__TASK PROMPT__. Out of the data below, copy every line with the string "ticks".
+ + + + +
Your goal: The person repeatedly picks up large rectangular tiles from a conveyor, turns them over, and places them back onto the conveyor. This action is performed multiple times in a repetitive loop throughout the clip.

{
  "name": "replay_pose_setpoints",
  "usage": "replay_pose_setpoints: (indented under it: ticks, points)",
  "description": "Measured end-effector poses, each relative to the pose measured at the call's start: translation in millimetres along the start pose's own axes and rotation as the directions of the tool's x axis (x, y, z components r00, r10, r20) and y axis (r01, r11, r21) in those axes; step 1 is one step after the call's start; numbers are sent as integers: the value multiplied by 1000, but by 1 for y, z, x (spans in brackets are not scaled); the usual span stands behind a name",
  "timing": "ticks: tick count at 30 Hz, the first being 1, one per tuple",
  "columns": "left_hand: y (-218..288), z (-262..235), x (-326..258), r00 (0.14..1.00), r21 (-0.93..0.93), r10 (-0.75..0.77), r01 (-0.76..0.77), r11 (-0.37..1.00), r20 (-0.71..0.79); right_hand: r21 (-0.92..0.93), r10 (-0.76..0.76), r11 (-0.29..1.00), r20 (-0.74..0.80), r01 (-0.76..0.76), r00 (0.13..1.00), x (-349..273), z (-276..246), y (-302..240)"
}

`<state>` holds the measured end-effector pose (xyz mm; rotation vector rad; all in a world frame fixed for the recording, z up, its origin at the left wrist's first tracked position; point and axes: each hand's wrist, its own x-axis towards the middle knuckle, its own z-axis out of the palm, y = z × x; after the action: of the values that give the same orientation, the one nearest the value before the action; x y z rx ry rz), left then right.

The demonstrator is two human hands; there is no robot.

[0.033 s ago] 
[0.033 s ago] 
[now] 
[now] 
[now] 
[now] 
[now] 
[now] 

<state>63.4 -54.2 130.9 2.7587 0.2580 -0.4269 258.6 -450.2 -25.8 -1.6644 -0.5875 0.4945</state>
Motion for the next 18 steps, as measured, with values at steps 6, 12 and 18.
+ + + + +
__WORKED SOLUTION__.
  "usage": "replay_pose_setpoints: (indented under it: ticks, points)",
  "timing": "ticks: tick count at 30 Hz, the first being 1, one per tuple",

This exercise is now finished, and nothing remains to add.